Me pasó por el río, como cualquier jodida. Con más de cien mil dólares en la maleta, trepada en un colchón inflable, el pollero jalándome y yo como pendeja allí, flotando. Me decía: Si quiere déjeme aquí la maleta, luego yo se la entrego del otro lado. Algo así me ofreció, y yo ni contestaba porque iba nerviosísima, imagínate. Total que me cruzo y yo me bajé abrazada a la maleta. Era de esos velices viejos horrorosos, que cualquiera los ve y jura que la dueña es una palurda. Pero con cien mil dólares, ¿ajá? Le había dado quinientos al taxista para que me ayudara. Me le solté llorando y le juré que no traía ni un centavo más. Total que la escuelita estaba cerca, hazte cuenta a dos cuadras, pero de pura tierra de nadie. Eran como las tres o cuatro de la tarde y yo con la maleta, solitita. Había un campo ancho, largo, con arbustitos en lugar de bardas. Me senté en la orillita sin saber qué hacer, diciendo: Soy un pinche ratón en tamaña ratonera. Y era cuando cerraba los ojos y pensaba: Soy gringa, ¿si?, I’m american. Pero el acento gringo nunca me ha salido. Mis erres son muy fuertes, pienso en español, tartamudeo. No es que no me divierta hablar inglés, pero me atoro. Y más cuando me siento como acosada, ¿ajá? Entonces como que entendí que no lo iba a lograr cargando la maleta, tenía que dejarla en algún lado. Pero ¿en cuál? Estaba en esa cancha, te digo, solitita. Veía a los alumnos lejos, al otro lado. De uno en uno pasaban. Y nunca me veían porque yo estaba casi casi tendida en el pasto, con la maleta todavía bien agarrada. Pensaba: ¿Por qué no me fui a Acapulco? ¿Qué carajos iba yo a hacer en una ciudad gringa, si ni siquiera me atrevía a cruzar una cancha? En eso llegó Eric y me salvó la vida.

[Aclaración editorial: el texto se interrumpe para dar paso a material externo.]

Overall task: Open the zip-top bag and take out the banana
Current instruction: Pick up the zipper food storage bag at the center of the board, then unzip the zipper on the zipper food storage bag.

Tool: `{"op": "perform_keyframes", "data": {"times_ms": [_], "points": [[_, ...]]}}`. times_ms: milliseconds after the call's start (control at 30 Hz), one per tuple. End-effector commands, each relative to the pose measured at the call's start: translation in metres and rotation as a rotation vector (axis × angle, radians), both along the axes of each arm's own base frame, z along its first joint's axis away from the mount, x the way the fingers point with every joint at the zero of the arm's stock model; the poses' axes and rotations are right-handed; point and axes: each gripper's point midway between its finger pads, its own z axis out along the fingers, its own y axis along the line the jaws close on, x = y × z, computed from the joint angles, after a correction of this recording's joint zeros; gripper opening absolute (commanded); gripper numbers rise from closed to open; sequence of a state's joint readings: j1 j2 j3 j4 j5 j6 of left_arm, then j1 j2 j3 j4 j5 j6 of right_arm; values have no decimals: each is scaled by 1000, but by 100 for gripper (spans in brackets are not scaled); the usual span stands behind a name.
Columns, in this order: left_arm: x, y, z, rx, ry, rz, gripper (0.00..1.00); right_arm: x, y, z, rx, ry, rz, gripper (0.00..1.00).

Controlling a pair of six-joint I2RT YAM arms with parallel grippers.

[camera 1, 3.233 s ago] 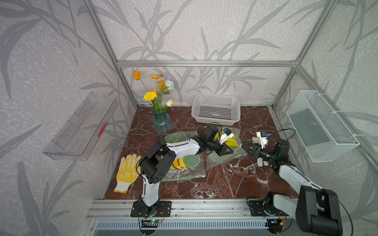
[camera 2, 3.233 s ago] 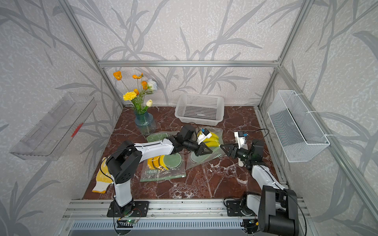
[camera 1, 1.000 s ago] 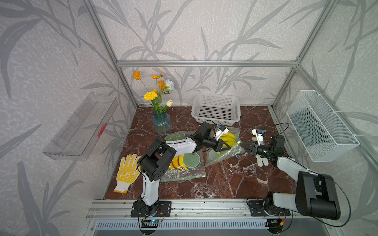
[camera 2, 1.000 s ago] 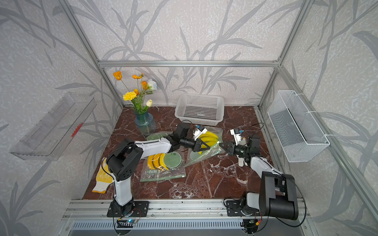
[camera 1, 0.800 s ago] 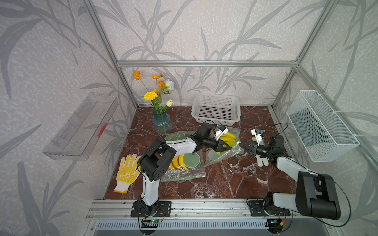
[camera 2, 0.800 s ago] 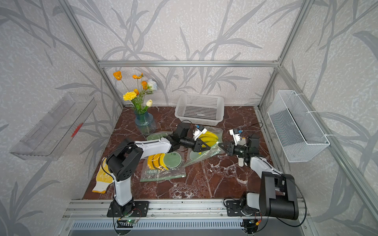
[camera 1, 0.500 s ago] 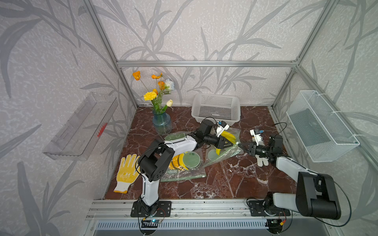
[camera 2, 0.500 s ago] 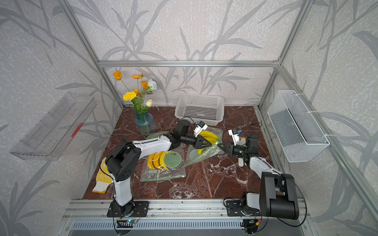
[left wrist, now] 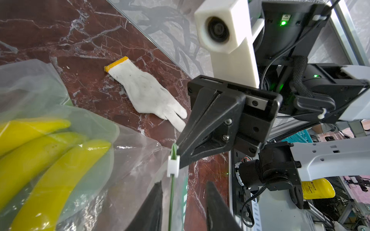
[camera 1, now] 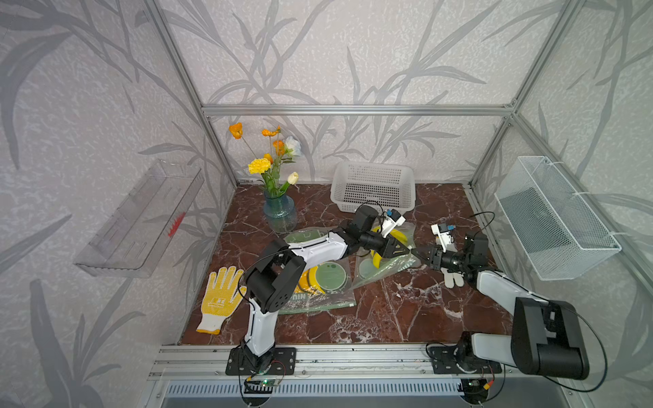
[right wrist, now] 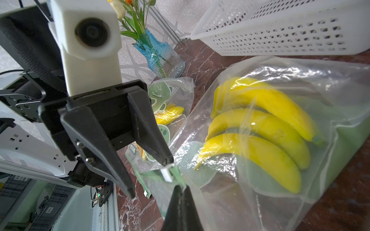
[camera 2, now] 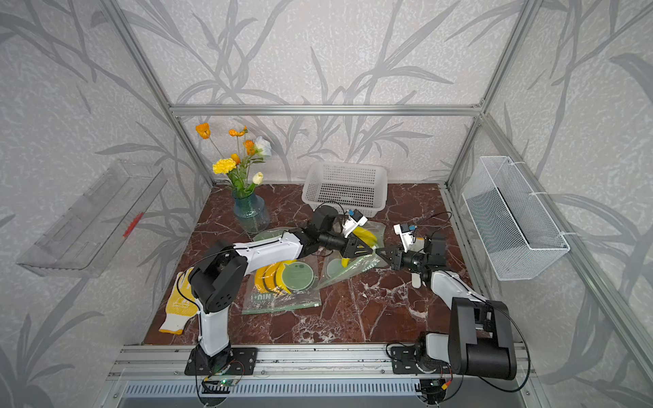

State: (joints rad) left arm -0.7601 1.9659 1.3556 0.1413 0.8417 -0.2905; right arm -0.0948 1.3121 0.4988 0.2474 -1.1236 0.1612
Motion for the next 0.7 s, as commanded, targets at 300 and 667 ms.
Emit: {"op": "perform_keyframes", "data": {"times_ms": [300, 667], "points": [[6, -11, 0, 9, -47, 8, 34, 2, 5, 13, -6, -46, 29, 0], [7, -13, 0, 13, -58, 3, 27, 2, 6, 13, -6, -45, 34, 0]]}}
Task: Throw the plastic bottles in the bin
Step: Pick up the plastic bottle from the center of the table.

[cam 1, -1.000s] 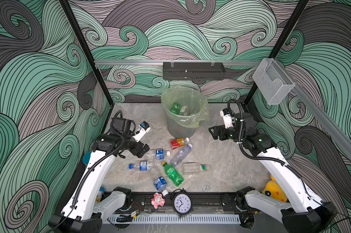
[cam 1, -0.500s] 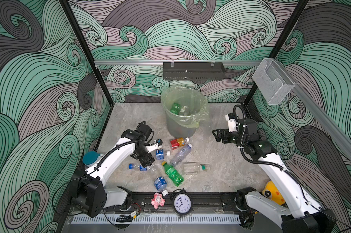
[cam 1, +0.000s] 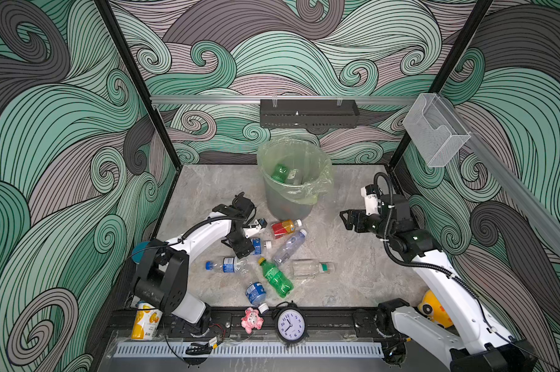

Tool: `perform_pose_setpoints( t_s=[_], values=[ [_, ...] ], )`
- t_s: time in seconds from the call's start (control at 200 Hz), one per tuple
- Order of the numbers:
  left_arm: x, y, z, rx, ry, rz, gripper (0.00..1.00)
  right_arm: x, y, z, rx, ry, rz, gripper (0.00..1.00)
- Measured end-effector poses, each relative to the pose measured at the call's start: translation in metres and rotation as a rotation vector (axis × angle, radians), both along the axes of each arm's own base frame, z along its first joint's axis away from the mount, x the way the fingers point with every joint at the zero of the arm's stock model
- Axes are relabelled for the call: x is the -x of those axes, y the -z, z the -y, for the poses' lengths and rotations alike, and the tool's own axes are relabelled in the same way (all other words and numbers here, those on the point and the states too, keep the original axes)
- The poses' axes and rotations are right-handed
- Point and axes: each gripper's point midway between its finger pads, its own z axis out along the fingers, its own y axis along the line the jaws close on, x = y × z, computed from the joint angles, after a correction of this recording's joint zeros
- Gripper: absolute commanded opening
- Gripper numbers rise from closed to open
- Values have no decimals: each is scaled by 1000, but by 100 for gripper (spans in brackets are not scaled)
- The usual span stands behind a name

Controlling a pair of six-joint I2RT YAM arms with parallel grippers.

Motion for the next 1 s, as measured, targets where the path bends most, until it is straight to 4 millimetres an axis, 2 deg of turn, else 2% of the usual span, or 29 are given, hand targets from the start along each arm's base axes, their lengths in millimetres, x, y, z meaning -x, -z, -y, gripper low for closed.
perform_pose_setpoints(
  t_s=[0.31,0.591,0.691,0.831,1.001],
  values=[
    [-22,16,11,-8,25,-12,79,-1,1,5,1,33,2,88],
    [-27,32,13,-25,34,-45,71,1,-5,12,4,56,29,88],
    [-28,32,13,-23,33,-42,69,2,-7,14,6,64,37,86],
    [-30,32,14,-19,29,-32,61,1,-8,16,10,69,41,84],
    [-39,22,17,1,5,27,61,2,-2,19,28,79,26,82]
  ],
)
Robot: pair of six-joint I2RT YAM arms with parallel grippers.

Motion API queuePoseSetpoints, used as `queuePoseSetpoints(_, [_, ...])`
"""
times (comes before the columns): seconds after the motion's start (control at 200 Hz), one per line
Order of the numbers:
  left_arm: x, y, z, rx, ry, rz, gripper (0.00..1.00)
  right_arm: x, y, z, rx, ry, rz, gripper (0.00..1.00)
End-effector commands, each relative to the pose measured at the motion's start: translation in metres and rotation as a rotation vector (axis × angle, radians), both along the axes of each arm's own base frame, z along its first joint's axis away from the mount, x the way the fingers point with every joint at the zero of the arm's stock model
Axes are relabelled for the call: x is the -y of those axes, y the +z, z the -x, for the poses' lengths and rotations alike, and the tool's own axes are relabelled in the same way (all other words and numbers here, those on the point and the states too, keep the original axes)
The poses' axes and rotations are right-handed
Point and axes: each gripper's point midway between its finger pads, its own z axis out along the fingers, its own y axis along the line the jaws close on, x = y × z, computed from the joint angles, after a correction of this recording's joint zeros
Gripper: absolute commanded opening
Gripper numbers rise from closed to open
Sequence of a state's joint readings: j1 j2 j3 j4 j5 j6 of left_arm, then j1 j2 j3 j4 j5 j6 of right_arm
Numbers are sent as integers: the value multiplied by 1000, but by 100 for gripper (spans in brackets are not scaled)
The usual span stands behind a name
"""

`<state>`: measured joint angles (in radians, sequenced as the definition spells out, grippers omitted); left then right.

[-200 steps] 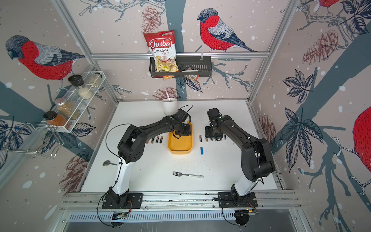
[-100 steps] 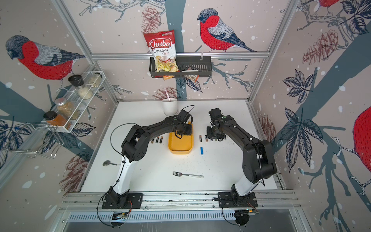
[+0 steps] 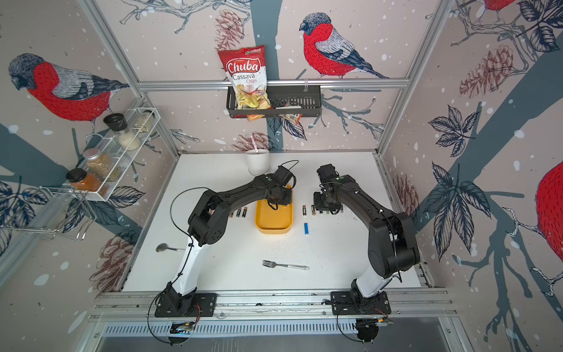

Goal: Take the batteries out of the storage box
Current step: Pick up the battery from the storage box.

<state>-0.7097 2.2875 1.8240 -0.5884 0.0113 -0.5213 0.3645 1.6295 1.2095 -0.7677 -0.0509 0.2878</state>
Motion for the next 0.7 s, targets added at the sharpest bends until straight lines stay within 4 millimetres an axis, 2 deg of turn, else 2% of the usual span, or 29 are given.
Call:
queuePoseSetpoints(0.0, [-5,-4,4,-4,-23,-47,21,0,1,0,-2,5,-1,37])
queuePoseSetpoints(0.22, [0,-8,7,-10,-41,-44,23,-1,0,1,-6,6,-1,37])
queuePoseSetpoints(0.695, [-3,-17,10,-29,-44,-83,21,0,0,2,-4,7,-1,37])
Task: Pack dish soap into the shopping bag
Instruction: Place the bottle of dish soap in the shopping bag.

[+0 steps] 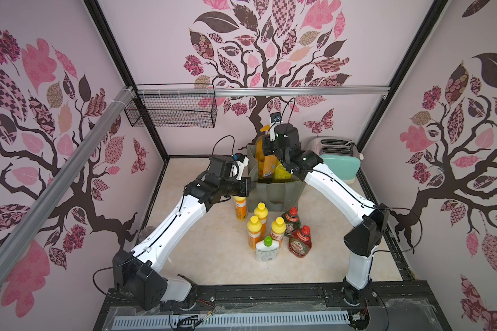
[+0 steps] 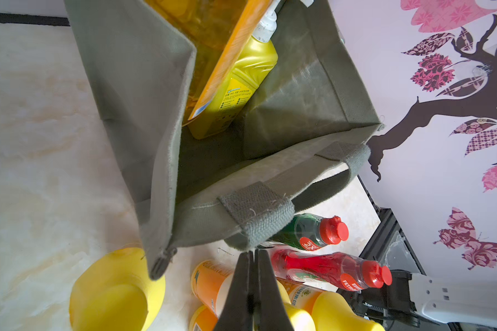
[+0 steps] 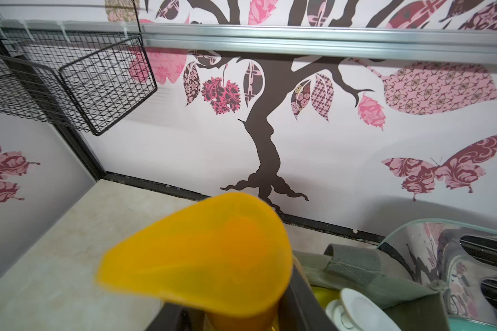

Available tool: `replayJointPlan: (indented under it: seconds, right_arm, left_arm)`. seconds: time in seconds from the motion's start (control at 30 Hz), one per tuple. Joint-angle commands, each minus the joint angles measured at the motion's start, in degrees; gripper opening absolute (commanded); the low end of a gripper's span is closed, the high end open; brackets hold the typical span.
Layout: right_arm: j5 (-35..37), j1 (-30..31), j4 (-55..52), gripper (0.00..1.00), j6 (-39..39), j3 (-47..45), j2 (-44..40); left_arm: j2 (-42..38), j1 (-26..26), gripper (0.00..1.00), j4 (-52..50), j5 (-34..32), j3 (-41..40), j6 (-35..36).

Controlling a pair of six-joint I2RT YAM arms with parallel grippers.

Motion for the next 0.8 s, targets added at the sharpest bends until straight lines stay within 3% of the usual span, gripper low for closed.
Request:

Creo que nunca supe bien su edad, tendría dieciocho años, diecinueve. Traía un uniforme de béisbol, con todo y gorra. Salió no sé de dónde y se me plantó enfrente. Un ángel, hazte cuenta. Y yo tenía tanto miedo que le dije: Im american. Y él no me dijo nada, me siguió mirando, cómo si de repente quisiera sonreírme, pero luego sintiera el impulso de no sé, regañarme. Como si fuera mi papá, mi hermano, mi marido. Y a lo mejor por eso me dio tanta confianza. También porque sonrió, aunque fuera sin mirarme, y me dijo: Im’ Superman.